------ The records

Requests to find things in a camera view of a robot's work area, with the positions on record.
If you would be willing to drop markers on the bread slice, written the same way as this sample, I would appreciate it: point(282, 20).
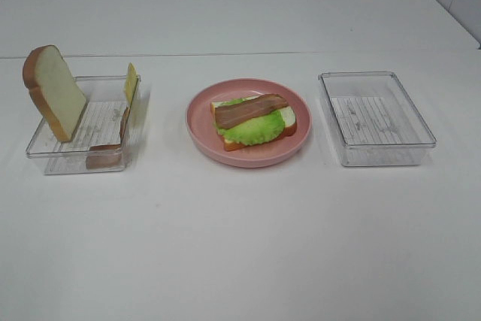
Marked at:
point(250, 121)
point(54, 91)

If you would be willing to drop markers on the yellow cheese slice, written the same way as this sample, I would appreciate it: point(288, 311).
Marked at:
point(130, 83)

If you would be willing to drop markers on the pink round plate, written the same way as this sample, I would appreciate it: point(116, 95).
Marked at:
point(199, 122)

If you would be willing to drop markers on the green lettuce leaf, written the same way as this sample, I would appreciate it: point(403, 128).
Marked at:
point(259, 130)

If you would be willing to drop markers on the left clear plastic container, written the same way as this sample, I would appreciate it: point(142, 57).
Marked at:
point(98, 125)

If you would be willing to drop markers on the bacon strip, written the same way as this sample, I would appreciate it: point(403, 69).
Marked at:
point(228, 116)
point(109, 155)

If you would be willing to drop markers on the right clear plastic container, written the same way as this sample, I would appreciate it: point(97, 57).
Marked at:
point(372, 120)

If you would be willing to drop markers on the clear plastic container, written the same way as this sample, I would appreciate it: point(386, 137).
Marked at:
point(372, 120)
point(98, 125)

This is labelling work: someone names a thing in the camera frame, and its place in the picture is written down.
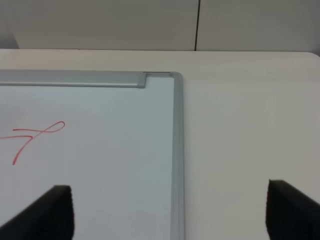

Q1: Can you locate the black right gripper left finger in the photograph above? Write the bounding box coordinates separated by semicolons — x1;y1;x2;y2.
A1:
0;185;75;240

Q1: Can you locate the white whiteboard with aluminium frame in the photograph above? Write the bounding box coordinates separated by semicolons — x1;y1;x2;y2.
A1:
0;69;185;240

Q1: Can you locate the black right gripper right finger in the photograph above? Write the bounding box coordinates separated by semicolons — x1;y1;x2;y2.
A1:
265;180;320;240

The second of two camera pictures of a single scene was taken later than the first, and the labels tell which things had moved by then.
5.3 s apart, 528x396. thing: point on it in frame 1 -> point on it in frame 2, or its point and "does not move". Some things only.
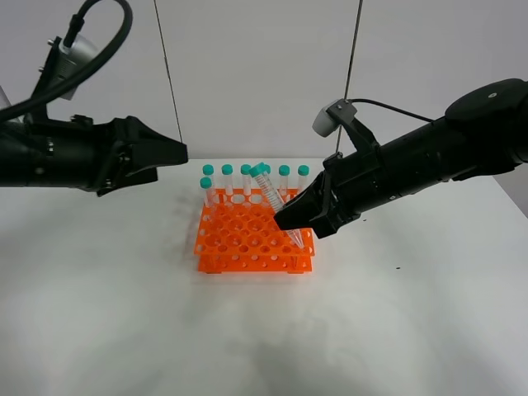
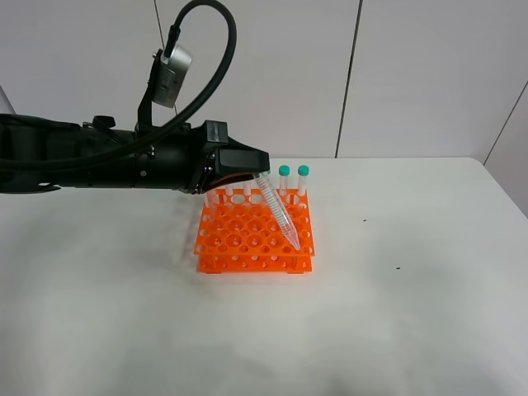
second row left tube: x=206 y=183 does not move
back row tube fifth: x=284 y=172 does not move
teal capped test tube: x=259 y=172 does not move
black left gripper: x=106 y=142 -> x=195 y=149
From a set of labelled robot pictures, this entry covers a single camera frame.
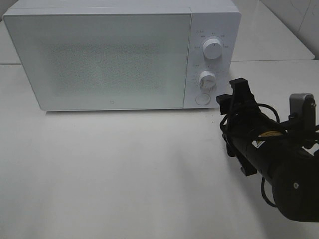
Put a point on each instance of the upper white power knob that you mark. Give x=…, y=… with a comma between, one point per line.
x=212, y=48

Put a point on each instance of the white microwave oven body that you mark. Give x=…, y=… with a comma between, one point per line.
x=208, y=18

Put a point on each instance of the white timer knob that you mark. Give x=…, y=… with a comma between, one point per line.
x=207, y=80

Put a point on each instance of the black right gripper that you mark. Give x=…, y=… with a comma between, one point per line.
x=249, y=129

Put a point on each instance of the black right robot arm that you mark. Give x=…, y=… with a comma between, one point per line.
x=278, y=150

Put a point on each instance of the round white door-release button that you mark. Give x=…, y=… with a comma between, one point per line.
x=203, y=99

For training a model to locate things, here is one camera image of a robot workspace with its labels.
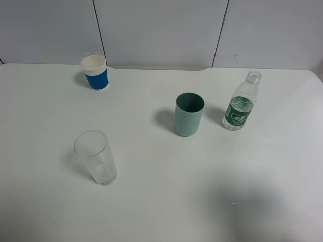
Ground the clear green-label water bottle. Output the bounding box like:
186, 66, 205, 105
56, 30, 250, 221
222, 71, 262, 131

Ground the teal plastic cup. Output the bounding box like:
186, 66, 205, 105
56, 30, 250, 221
175, 93, 205, 137

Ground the blue white paper cup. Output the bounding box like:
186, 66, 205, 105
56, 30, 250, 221
80, 53, 109, 91

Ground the clear drinking glass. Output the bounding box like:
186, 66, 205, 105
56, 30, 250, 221
73, 130, 117, 185

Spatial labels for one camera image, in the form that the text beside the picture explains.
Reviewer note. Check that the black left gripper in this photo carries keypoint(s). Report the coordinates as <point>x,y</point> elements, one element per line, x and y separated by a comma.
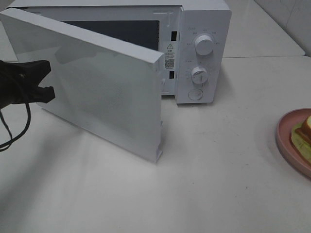
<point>11,85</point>

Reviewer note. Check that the white microwave door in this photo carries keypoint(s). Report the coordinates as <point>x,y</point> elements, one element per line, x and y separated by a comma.
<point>104,85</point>

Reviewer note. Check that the round door release button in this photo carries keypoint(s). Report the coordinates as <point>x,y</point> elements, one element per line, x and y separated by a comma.
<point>195,94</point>

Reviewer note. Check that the white timer knob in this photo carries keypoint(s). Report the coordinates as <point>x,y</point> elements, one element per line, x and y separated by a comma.
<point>199,75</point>

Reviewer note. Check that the pink round plate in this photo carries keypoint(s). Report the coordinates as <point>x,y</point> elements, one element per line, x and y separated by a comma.
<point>284,142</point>

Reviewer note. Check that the toy sandwich with lettuce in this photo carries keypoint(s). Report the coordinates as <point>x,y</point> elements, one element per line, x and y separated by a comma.
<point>301,138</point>

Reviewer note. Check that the white warning label sticker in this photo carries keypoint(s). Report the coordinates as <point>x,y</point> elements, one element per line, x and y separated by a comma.
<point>169,50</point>

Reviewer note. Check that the white microwave oven body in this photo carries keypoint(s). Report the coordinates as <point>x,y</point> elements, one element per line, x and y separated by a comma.
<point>139,27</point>

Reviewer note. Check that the upper white power knob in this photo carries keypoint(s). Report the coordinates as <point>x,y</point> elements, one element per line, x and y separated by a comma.
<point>204,44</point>

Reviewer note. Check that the white adjacent table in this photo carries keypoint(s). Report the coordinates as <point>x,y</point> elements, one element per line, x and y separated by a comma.
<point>253,33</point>

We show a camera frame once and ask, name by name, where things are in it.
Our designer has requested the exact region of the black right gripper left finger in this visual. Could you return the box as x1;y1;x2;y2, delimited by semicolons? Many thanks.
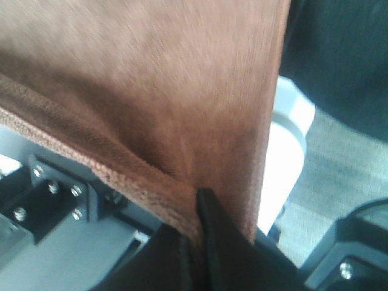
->
99;224;209;290

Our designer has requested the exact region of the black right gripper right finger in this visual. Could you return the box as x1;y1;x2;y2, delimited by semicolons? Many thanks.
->
196;188;300;290

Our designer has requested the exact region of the brown towel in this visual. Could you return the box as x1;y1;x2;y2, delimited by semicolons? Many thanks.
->
1;1;290;240

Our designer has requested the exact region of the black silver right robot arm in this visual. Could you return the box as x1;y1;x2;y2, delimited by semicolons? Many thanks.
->
96;189;387;290

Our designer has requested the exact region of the grey perforated plastic basket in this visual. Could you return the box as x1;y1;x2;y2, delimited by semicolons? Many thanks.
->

------------

__Aim of the task__
Without the pictures, reproduce every line of the records above exactly.

__Final answer__
Requests to find things in a camera view of a robot's work area, with the positions on record.
If you would be willing to drop markers on the bread slice, written the same way as this sample, I would appreciate it: point(282, 20).
Marked at:
point(250, 121)
point(54, 91)

If you would be willing to drop markers on the yellow cheese slice, written the same way as this sample, I would appreciate it: point(288, 311).
Marked at:
point(130, 83)

If you would be willing to drop markers on the pink round plate, written the same way as this sample, I would appreciate it: point(116, 95).
Marked at:
point(199, 122)

If you would be willing to drop markers on the green lettuce leaf, written the same way as this sample, I would appreciate it: point(403, 128).
Marked at:
point(259, 130)

If you would be willing to drop markers on the left clear plastic container, written the same way as this sample, I would appreciate it: point(142, 57).
Marked at:
point(98, 125)

If you would be willing to drop markers on the bacon strip, written the same way as this sample, I would appreciate it: point(403, 69).
Marked at:
point(228, 116)
point(109, 155)

If you would be willing to drop markers on the right clear plastic container, written the same way as this sample, I would appreciate it: point(97, 57).
Marked at:
point(372, 120)

If you would be willing to drop markers on the clear plastic container, written the same way as this sample, I would appreciate it: point(386, 137).
Marked at:
point(372, 120)
point(98, 125)

This is labelling work: someone names a thing in the camera frame, and its place in the picture is written down.

Q1: Can you locate the black right gripper left finger in the photograph above? Write the bounding box coordinates separated by semicolons — x1;y1;x2;y2.
A1:
0;185;75;240

Q1: Can you locate the white whiteboard with aluminium frame in the photograph above? Write the bounding box coordinates separated by semicolons — x1;y1;x2;y2.
A1:
0;69;185;240

Q1: Can you locate the black right gripper right finger in the photograph above? Write the bounding box coordinates separated by semicolons — x1;y1;x2;y2.
A1:
265;180;320;240

The second of two camera pictures of a single scene was taken later than the first, and the labels tell which things had moved by then.
5.3 s apart, 528x396. thing: point on it in frame 1 -> point on it in frame 2, or its point and "does not move". Some things only.
second row left tube: x=206 y=183 does not move
back row tube fifth: x=284 y=172 does not move
teal capped test tube: x=259 y=172 does not move
black left gripper: x=106 y=142 -> x=195 y=149
From a set of labelled robot pictures, this entry covers a single camera frame.
Put a point on each instance of the upper white power knob that you mark. Give x=…, y=… with a comma between, one point per line.
x=212, y=48

Put a point on each instance of the white microwave oven body that you mark. Give x=…, y=… with a comma between, one point per line.
x=208, y=18

Put a point on each instance of the white timer knob that you mark. Give x=…, y=… with a comma between, one point per line.
x=207, y=80

Put a point on each instance of the black right gripper that you mark. Give x=…, y=… with a comma between, one point per line.
x=249, y=129

Put a point on each instance of the black right robot arm that you mark. Give x=…, y=… with a comma between, one point per line.
x=278, y=150

Put a point on each instance of the round white door-release button that you mark. Give x=…, y=… with a comma between, one point per line.
x=203, y=99

For training a model to locate things, here is one camera image of a robot workspace with its labels.
Ground the clear green-label water bottle. Output the bounding box like:
186, 66, 205, 105
56, 30, 250, 221
222, 71, 262, 131

Ground the teal plastic cup. Output the bounding box like:
186, 66, 205, 105
56, 30, 250, 221
175, 93, 205, 137

Ground the blue white paper cup. Output the bounding box like:
186, 66, 205, 105
56, 30, 250, 221
80, 53, 109, 91

Ground the clear drinking glass. Output the bounding box like:
186, 66, 205, 105
56, 30, 250, 221
73, 130, 117, 185

Spatial labels for one camera image, in the form that the text beside the picture explains.
Reviewer note. Check that the black left gripper in this photo carries keypoint(s). Report the coordinates as <point>x,y</point> elements, one element per line, x and y separated by a comma.
<point>11,85</point>

Reviewer note. Check that the white microwave door in this photo carries keypoint(s). Report the coordinates as <point>x,y</point> elements, one element per line, x and y separated by a comma.
<point>104,85</point>

Reviewer note. Check that the round door release button in this photo carries keypoint(s). Report the coordinates as <point>x,y</point> elements, one element per line, x and y separated by a comma.
<point>195,94</point>

Reviewer note. Check that the white timer knob in this photo carries keypoint(s). Report the coordinates as <point>x,y</point> elements, one element per line, x and y separated by a comma.
<point>199,75</point>

Reviewer note. Check that the pink round plate in this photo carries keypoint(s). Report the coordinates as <point>x,y</point> elements, one element per line, x and y separated by a comma.
<point>284,142</point>

Reviewer note. Check that the toy sandwich with lettuce in this photo carries keypoint(s). Report the coordinates as <point>x,y</point> elements, one element per line, x and y separated by a comma.
<point>301,138</point>

Reviewer note. Check that the white warning label sticker in this photo carries keypoint(s). Report the coordinates as <point>x,y</point> elements, one element per line, x and y separated by a comma.
<point>169,50</point>

Reviewer note. Check that the white microwave oven body in this photo carries keypoint(s). Report the coordinates as <point>x,y</point> elements, one element per line, x and y separated by a comma.
<point>139,27</point>

Reviewer note. Check that the upper white power knob in this photo carries keypoint(s). Report the coordinates as <point>x,y</point> elements, one element per line, x and y separated by a comma.
<point>204,44</point>

Reviewer note. Check that the white adjacent table in this photo carries keypoint(s). Report the coordinates as <point>x,y</point> elements, one element per line, x and y separated by a comma.
<point>253,33</point>

We show a camera frame once and ask, name by name, where things are in it.
Our designer has requested the exact region of the black right gripper left finger in this visual. Could you return the box as x1;y1;x2;y2, delimited by semicolons? Many thanks.
->
99;224;209;290

Our designer has requested the exact region of the black right gripper right finger in this visual. Could you return the box as x1;y1;x2;y2, delimited by semicolons? Many thanks.
->
196;188;300;290

Our designer has requested the exact region of the brown towel in this visual. Could you return the box as x1;y1;x2;y2, delimited by semicolons? Many thanks.
->
1;1;290;240

Our designer has requested the exact region of the black silver right robot arm in this visual. Could you return the box as x1;y1;x2;y2, delimited by semicolons? Many thanks.
->
96;189;387;290

Our designer has requested the exact region of the grey perforated plastic basket in this visual. Could you return the box as x1;y1;x2;y2, delimited by semicolons? Many thanks.
->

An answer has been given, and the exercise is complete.